Repeat Business: Feature Film Producers are Your Lifeline

feature film, producer, producer notes, screenplay notes, screenwriting tips -

Repeat Business: Feature Film Producers are Your Lifeline

Screenwriters and film producers are a marriage of necessity. Producers need scripts. Writers need producers to get their scripts made. Industry lore is littered with examples of screenwriters feeling jerked around by producers, and there’s a combative relationship often implied between these two parties.

But to the feature screenwriter, the feature film producer is a lifeline for a meaningful career. That producer could hire you again, bring you on for a polish on every movie he or she gets made for a decade, and refer you over for other jobs.

In other words, one should endeavor to be the producer’s best friend. What’s preventing this? Notes – notes are the fly in the ointment that can quickly get ugly. But this doesn't have to be the case.

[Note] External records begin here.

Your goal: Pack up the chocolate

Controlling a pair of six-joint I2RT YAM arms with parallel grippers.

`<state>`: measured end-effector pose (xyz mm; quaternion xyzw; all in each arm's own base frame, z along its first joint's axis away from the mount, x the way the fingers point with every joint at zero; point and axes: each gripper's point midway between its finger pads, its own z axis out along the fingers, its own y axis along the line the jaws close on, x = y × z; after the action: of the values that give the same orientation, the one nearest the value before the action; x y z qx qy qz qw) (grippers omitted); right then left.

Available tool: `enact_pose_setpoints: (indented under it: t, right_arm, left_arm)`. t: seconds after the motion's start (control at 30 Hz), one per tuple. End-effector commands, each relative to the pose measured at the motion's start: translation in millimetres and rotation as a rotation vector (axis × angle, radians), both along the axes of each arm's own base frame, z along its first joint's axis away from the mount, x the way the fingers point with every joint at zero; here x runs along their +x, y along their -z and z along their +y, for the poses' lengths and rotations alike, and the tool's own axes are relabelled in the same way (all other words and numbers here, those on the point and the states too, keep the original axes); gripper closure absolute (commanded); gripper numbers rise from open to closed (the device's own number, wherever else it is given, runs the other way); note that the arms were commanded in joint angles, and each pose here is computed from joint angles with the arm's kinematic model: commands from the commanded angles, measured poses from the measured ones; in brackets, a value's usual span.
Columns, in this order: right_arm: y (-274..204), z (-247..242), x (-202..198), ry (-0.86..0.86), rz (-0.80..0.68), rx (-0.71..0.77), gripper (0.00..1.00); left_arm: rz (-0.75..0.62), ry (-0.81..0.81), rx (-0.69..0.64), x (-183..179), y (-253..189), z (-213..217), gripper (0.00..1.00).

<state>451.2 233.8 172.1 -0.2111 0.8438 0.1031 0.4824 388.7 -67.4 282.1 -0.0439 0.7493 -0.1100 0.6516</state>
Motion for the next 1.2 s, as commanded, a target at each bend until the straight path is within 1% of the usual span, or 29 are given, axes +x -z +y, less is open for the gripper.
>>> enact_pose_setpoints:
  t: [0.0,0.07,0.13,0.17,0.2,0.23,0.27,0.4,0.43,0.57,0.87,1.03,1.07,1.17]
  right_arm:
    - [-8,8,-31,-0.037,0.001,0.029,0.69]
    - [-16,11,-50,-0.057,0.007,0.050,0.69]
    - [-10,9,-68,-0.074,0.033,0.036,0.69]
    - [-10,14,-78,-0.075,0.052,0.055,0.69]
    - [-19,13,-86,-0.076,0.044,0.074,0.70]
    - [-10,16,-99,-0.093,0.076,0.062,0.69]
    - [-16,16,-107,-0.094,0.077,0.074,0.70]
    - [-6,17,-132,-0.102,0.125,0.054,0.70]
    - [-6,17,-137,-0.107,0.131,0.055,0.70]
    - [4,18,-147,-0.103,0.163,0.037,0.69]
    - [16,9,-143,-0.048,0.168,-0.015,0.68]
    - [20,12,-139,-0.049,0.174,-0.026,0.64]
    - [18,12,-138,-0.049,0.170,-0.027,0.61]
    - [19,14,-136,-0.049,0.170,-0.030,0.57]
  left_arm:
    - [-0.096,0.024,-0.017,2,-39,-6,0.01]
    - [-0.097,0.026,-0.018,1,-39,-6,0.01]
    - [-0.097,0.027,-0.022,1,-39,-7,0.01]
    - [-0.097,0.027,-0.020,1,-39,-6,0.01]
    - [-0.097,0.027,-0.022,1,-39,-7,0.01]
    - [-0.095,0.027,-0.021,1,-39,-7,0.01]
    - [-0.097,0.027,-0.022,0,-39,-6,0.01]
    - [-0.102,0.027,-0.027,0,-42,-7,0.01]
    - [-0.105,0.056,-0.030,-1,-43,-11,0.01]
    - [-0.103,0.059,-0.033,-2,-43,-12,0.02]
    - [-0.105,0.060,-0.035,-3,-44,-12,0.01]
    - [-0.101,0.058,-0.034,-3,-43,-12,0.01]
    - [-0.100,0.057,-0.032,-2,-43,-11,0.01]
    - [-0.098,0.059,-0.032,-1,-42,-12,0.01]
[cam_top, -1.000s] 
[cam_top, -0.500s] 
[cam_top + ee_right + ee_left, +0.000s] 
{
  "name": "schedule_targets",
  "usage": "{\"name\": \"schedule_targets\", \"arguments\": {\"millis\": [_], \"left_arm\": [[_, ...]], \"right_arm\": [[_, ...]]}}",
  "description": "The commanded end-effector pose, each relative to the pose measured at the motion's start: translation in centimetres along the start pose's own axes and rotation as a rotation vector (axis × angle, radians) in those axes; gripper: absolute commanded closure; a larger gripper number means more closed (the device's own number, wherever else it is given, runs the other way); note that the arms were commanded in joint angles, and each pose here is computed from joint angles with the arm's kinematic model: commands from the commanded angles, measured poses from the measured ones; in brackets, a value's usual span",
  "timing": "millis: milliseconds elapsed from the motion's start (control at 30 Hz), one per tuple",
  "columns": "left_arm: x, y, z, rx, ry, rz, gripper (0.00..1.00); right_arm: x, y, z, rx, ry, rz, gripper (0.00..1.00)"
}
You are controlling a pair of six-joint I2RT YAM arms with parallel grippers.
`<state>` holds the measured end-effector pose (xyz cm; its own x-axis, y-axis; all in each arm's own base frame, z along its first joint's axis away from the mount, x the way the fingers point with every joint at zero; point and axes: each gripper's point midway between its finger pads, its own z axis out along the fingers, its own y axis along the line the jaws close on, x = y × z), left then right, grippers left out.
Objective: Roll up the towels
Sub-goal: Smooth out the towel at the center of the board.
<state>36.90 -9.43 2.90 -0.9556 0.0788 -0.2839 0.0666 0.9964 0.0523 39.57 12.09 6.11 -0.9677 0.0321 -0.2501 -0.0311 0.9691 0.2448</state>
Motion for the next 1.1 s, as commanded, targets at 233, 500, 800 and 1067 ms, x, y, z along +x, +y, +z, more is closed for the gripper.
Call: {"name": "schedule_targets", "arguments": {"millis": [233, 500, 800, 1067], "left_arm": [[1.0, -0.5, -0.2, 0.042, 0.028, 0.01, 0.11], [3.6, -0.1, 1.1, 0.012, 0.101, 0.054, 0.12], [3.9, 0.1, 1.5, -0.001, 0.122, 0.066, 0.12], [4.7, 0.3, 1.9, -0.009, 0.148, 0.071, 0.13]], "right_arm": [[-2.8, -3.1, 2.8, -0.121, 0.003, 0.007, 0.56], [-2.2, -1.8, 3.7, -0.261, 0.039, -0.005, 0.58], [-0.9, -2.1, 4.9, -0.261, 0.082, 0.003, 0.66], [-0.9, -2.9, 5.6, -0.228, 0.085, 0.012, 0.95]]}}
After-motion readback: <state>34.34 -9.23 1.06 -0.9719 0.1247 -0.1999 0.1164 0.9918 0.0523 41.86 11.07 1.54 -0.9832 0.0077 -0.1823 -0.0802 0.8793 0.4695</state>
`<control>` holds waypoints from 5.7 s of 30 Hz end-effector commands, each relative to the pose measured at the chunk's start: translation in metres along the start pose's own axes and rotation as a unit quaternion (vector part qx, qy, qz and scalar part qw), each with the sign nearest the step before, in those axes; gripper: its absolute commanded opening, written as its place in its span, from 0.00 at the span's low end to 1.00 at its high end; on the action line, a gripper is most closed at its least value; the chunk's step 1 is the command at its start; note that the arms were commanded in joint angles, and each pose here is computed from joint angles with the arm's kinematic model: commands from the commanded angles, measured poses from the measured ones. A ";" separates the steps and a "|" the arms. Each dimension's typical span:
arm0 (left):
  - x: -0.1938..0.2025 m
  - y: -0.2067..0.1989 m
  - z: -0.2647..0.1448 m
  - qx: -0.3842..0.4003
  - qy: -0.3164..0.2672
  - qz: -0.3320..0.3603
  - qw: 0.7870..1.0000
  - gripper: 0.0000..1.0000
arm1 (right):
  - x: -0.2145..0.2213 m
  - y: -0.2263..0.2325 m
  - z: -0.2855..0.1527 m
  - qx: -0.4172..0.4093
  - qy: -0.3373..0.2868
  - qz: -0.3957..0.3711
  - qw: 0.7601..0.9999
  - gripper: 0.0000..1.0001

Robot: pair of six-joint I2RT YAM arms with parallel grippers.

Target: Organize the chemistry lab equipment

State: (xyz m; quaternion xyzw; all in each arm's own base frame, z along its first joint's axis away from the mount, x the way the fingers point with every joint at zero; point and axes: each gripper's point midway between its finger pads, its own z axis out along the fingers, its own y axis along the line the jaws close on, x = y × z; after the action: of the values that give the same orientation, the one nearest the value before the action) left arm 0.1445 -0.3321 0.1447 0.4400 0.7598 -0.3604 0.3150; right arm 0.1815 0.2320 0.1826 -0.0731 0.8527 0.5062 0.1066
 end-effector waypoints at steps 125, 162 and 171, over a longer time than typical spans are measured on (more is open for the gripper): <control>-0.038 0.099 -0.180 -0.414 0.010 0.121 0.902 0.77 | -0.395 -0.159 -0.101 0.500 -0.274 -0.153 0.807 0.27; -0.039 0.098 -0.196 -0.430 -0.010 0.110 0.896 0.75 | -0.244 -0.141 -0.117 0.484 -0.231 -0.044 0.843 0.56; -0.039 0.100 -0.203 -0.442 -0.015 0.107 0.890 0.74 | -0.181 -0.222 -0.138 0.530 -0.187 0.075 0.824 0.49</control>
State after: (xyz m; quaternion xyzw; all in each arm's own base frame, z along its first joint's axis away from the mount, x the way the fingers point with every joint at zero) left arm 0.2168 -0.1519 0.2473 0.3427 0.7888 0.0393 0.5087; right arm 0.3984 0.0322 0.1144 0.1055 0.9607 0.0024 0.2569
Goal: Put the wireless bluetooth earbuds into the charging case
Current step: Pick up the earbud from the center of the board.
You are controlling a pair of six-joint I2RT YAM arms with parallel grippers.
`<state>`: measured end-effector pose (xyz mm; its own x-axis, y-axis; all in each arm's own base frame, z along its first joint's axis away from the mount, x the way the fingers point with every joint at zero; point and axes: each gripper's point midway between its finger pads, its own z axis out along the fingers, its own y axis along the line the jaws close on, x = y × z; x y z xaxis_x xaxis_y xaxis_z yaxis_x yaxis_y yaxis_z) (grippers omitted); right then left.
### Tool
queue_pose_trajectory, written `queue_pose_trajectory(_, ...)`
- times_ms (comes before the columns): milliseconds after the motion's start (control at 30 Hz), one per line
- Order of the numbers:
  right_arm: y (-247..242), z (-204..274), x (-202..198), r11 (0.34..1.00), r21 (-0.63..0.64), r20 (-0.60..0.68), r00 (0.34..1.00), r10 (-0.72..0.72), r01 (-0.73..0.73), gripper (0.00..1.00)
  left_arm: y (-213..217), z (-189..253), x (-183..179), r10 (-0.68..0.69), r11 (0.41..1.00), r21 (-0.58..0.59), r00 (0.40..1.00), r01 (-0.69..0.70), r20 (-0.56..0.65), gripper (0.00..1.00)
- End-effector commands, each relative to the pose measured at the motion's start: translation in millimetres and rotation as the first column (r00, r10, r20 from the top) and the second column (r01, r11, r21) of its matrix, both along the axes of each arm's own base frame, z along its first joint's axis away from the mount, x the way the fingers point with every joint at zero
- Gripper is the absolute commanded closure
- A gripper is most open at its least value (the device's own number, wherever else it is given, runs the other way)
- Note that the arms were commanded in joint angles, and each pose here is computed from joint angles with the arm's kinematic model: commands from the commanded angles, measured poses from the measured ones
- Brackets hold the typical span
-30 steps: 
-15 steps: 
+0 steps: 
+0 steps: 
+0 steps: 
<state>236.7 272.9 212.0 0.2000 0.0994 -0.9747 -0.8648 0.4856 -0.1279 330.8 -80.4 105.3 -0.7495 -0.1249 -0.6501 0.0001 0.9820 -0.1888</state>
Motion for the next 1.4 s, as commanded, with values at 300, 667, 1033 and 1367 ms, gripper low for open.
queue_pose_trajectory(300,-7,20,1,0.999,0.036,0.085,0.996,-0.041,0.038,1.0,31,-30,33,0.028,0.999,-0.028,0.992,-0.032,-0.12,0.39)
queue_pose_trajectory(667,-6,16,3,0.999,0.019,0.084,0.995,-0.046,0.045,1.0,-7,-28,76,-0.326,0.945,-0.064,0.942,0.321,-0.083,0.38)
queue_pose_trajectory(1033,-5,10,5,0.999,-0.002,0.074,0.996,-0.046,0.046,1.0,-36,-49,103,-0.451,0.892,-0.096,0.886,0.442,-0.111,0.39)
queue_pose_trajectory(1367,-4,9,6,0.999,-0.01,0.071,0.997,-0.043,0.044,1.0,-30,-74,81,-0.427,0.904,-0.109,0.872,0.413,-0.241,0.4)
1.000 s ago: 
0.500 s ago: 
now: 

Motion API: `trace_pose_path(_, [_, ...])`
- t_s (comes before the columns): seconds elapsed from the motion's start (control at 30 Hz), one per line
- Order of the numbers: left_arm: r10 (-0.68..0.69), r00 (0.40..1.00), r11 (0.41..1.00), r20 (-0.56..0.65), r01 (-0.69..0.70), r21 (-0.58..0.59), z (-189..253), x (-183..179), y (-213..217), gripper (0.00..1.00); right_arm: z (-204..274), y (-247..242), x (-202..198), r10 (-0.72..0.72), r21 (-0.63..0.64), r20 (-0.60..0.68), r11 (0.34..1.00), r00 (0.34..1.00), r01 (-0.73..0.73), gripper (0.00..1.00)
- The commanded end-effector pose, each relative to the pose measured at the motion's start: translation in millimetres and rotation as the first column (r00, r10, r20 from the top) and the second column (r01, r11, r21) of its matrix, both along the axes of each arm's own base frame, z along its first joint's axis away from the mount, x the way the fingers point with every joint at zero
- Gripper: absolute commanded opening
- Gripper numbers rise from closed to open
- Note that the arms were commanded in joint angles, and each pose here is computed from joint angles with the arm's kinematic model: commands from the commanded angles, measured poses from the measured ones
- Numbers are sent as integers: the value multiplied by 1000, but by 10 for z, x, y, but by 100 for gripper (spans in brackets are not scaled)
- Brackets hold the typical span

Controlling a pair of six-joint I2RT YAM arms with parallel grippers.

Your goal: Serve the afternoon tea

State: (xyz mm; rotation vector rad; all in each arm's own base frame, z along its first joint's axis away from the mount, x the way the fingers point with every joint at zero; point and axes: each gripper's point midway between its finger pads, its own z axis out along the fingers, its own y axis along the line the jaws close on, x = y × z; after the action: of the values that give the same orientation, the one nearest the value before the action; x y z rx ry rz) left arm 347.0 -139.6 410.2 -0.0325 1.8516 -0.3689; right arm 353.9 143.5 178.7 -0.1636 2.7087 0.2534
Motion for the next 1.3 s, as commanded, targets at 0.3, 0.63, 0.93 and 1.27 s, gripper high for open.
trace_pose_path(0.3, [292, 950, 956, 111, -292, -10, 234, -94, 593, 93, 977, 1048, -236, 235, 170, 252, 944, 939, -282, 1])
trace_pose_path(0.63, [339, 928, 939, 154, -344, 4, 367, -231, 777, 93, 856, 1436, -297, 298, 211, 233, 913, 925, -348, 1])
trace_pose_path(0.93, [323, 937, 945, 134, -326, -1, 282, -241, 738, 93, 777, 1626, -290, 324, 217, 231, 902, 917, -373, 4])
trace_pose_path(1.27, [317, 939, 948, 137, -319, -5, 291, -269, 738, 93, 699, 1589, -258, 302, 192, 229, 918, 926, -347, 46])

Part of the issue is that most writers have never produced anything. They haven’t walked a mile in a producer's shoes. So, when they hear a “stupid note”, like, “Can we lose the bell tower?” they might respond with, “The script’s set entirely in the bell tower.”

With rare exceptions, a producer’s notes are usually based on their best guess about how to get the movie made. If a producer asks for your twelve-year-old lead character to be aged up to late twenties or mid-thirties, they aren’t doing it just to be a jerk, they’re probably doing it because they know it’s going to help them cast a bankable lead.

Once a writer accepts the cold hard facts of producing, a lot of the pain of notes can go away. Ultimately, screenwriters and producers have the same goal: get the movie made. This being the case, there’s no reason they shouldn’t be united in purpose creatively. The creative notes are in service of the overall note: get the movie made.

Are there problem producers who give destructive notes out of pure ego? Of course. But they’re the exception, not the norm. Screenwriters who empathize with producers are the ones who get hired and re-hired, and become the “pet writer” of a prolific producer, and so on. Genuinely bonding with producers is one of the best ways to sustain a career in screenwriting.